The Viera was tall and had the staple features of her kind, her long, rounded ears frayed with various cuts and mars, though of a startling and unstained white hue. She had longer hair than Ashe had seen on any of the others: the feathery-white mane fell down well beyond her waist and nearly swept the floor behind her like the train of a gown; a thick part was cast ‘cross her left eye, like a bandage, and shielded it entirely. Her skin was of a creamy-mocha hue, a bit darker than Fran’s, with no visible signs of age in her pointed features. Ashe knew that the Viera was not young, harking back to Vaan’s faux pas in Eruyt and to the knowledge she obtained from her studies as a young maiden, but like all Viera Ktja’s age was visually unknowable. She wore a simple gown that was pleated at the waist and knotted at either of her shoulders, the plain garb embellished by a silver collar fastened to her throat and set with wild, blood-red jewels. She seemed to walk on air, making no noise with each step, and Ashe could see the tips of her bare feet beneath the hem of her dress. When Ktja came close enough to the trio she greeted them with a warm smile and cradled her hands against her abdomen, her long nails faintly clicking against each other.

“Admiring the statue of our temple's patrons?" The Viera said, gesturing to the somber statue at with Ashe had been captivated. "T'is understandable. I need no longer gaze upon it to see its beauty, to be inspired by our Lady's courage, or mourn our Lord's demise; to be in its presence is moving enough." She straightened her shoulders and brought her straying hand back to her front, holding it steady. "Welcome to the abode of Lord Mausollos and Lady Artemisia. I am the temple Praetor, Ktja, keeper of these walls many years past. Tell me—which of you is the Lady Ashelia?”

A ripple passed through the group, each of them reacting differently to Ktja’s proclamation. Ashe flinched and recoiled from the Viera yet her face was stern and preparing itself for a possible confrontation, while Fran merely shifted her weight and scowled, intent on watching what Ktja would next attempt. Balthier folded his arms and glared hard at the Viera priestess, his mind awash in curious suspicions and devising various methods of escape should the need arise.

Sensing their shock rather than seeing it, Ktja inclined her head and her smile became wistful. “I intend no harm, nor do I plot betrayal. Until but a moment ago I believed the Princess to be as dead as both the Bhujerban Marquis and the Empire assured us.” Ktja’s eye was unfocused and lost, staring forward as if in a dream, and Ashe was surprised that she had not ere realized it: the Praetor was blind.

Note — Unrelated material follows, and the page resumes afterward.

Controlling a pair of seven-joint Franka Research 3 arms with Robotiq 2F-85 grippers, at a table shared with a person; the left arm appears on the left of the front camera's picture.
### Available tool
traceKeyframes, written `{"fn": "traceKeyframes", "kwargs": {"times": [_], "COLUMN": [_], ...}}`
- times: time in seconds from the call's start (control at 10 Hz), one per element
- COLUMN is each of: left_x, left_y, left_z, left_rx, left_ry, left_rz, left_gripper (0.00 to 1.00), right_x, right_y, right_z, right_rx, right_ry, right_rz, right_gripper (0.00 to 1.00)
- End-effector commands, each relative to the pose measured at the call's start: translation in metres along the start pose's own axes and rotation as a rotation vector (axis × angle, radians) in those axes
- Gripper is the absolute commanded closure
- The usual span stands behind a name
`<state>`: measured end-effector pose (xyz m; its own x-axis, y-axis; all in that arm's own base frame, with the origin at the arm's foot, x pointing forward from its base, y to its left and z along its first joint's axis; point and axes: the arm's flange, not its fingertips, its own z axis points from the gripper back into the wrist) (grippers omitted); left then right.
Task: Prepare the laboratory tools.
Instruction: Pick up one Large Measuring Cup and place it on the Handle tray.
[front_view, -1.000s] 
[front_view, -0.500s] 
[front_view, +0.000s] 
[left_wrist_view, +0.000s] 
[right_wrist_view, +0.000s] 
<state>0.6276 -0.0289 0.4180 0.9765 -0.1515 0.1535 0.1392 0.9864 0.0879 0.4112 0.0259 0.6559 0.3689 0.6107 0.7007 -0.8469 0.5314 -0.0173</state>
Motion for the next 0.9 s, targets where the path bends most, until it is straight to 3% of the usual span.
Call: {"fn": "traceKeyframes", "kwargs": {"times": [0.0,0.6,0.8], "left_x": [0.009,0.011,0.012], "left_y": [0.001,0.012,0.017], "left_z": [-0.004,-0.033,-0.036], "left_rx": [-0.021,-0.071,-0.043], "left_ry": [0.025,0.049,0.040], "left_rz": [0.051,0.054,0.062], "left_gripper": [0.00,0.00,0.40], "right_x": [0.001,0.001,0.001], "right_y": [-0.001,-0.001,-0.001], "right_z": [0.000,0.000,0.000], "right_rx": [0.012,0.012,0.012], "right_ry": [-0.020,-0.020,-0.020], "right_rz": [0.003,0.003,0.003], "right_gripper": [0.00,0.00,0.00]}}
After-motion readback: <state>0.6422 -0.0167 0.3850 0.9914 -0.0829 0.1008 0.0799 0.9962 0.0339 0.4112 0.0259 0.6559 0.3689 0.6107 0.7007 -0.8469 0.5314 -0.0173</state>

Her pretense for combat abandoned, Ashe recalled her manners and stepped forward to kneel, holding her hand flat to her heart. She felt it beating steadily beneath her palm and was soothed by the rhythmic drum, feeling it spread out through her hand and properly compose herself. Ktja sensed the close movement and turned her head in the appropriate direction, her one eye staring absently into the distance.

“Mother Superior, here stand the Lady Ashelia.” The priestess attendant spoke from her position at Ktja’s side, gently grasping hold of the Viera’s hand and leading it to rest on Ashe’s face. Ktja stroked the princess’s cheek as if testing the surface of it, tryng to detect signs of hesitation or discomfort. Finding none she firmly placed her other hand on Ashe's shoulder and squeezed it once.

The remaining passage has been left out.